风是刀,雪是砂纸,一遍遍打磨着裸露的皮肤和所剩无几的意志。
离开冰风镇废墟的第三天,塔格口中的“猎人小径”早已被今冬异常凶猛的风雪掩埋得面目全非。所谓的“路”,不过是凭借猎人对山脉骨骼的记忆,在无尽的灰白与嶙峋黑岩间,硬生生蹚出的蜿蜒痕迹。每一步,小腿都没入及膝深的雪粉,拔出时带起刺骨的寒气和冰碴。狂风卷着雪粒,横着抽打在脸上,视野被压缩成眼前几米模糊晃动的背影,以及天地间一片狂暴的、单调的嚎叫。

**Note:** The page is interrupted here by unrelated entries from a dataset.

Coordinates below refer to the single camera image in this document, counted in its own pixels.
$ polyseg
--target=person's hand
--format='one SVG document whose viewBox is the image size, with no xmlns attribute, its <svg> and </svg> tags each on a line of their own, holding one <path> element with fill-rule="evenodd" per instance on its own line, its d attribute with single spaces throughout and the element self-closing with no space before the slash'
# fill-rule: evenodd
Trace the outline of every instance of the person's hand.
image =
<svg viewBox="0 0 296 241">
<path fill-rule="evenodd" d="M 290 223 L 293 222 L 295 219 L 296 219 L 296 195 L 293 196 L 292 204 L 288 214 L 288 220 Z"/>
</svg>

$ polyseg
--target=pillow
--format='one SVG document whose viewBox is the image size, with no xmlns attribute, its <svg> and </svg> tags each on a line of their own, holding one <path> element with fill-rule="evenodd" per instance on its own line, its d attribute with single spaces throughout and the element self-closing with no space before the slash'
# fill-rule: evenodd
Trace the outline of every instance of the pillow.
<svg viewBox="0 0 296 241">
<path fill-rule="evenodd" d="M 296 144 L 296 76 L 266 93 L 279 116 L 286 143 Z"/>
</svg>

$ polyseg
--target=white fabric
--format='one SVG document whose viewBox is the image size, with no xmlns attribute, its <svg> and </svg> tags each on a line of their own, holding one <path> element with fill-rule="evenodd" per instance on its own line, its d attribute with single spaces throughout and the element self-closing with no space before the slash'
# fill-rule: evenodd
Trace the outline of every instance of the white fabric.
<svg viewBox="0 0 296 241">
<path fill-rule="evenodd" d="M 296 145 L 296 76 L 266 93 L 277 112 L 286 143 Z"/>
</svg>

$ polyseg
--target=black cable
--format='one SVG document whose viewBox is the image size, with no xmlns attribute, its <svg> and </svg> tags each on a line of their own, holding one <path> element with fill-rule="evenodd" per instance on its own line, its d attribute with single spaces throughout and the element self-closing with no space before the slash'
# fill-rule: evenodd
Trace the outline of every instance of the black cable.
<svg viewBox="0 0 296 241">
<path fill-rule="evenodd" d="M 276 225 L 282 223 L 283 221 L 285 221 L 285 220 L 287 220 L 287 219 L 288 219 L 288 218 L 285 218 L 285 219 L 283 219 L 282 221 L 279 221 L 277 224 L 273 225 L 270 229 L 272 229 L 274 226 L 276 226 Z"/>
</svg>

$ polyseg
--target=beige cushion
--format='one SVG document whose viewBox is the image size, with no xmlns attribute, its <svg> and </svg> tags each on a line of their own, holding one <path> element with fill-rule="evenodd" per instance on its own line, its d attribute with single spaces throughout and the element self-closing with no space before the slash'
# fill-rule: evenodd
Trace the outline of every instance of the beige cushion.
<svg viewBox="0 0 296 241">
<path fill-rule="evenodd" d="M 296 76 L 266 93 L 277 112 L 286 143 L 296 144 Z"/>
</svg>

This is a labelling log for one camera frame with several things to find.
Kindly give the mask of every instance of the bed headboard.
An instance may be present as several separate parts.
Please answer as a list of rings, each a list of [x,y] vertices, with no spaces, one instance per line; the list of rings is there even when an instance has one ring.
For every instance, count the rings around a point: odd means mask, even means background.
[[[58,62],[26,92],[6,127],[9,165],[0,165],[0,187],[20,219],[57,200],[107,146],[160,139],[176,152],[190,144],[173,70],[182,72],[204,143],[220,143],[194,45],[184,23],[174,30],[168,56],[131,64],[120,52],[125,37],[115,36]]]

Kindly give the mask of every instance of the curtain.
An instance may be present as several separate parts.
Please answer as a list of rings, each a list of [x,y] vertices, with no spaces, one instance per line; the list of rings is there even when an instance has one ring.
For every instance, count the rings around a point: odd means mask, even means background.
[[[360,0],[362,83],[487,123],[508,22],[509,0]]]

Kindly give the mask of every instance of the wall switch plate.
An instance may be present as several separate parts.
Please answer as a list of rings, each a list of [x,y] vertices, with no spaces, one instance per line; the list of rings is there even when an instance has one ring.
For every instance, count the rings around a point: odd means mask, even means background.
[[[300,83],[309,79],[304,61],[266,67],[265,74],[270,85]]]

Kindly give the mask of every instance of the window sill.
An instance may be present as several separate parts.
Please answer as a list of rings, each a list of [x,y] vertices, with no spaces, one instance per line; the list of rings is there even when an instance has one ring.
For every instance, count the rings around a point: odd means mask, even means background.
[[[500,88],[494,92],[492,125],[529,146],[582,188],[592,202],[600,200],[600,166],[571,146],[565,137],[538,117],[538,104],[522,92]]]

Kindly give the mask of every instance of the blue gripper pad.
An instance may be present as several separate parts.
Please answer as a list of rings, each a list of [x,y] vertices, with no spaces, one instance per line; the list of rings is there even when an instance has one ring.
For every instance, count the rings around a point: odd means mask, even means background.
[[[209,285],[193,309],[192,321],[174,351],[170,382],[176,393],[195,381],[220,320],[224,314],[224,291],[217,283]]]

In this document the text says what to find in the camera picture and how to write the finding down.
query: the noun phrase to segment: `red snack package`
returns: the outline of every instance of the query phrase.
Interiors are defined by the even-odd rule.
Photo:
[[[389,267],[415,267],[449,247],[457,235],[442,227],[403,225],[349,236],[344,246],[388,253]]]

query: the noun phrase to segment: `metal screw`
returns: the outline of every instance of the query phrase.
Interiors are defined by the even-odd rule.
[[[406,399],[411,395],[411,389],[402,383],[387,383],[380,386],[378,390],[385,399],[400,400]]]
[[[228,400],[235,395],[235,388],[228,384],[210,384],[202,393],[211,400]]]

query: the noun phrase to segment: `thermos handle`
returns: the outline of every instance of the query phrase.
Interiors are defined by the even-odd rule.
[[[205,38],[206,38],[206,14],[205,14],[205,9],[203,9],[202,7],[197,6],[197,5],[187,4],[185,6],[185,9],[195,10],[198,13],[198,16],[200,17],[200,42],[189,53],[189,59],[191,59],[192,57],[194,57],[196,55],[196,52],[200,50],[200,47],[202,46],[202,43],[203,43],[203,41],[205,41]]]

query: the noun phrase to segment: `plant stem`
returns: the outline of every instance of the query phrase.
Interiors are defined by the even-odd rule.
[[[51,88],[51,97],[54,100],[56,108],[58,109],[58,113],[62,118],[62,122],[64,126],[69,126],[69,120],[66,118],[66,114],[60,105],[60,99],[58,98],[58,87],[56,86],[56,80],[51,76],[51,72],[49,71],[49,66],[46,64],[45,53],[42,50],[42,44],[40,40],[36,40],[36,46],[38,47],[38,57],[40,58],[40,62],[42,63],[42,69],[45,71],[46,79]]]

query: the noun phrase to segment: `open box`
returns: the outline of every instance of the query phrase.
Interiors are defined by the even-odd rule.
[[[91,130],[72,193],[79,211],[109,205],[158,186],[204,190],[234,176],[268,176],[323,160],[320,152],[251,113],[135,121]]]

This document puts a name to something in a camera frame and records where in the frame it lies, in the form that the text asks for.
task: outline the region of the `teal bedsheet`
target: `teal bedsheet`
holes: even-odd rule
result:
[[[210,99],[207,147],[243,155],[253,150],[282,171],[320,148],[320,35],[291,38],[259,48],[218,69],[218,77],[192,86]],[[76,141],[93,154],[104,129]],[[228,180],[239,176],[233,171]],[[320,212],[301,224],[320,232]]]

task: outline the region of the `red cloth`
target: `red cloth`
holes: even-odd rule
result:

陈维被巴顿用找到的破烂皮革和绳索牢牢捆在背上。矮人走得很稳,但每一步的颠簸,依旧像钝锤敲打着陈维支离破碎的意识。寒冷已经不再是感觉,而是一种状态,一种从骨髓深处弥漫出来的、静止的僵化。他大部分时间陷入一种半昏沉的游离,仿佛灵魂的一部分已经提前飘散在这风雪里,只剩下一点微弱的、断续的知觉,像风中残烛般明灭。
他能感觉到巴顿后背传来的、透过厚重皮袄仍显灼热的体温,那是生命力的象征,如此鲜明,反而衬托得他自己像一块正在逐渐冷却的石头。他能偶尔听见狂风嘶吼的间隙,艾琳压抑不住的、短促的咳嗽声,还有塔格在前方用骨匕敲击冰面探路的笃笃声,赫伯特粗重如风箱的喘息。声音忽远忽近,隔着一层毛玻璃。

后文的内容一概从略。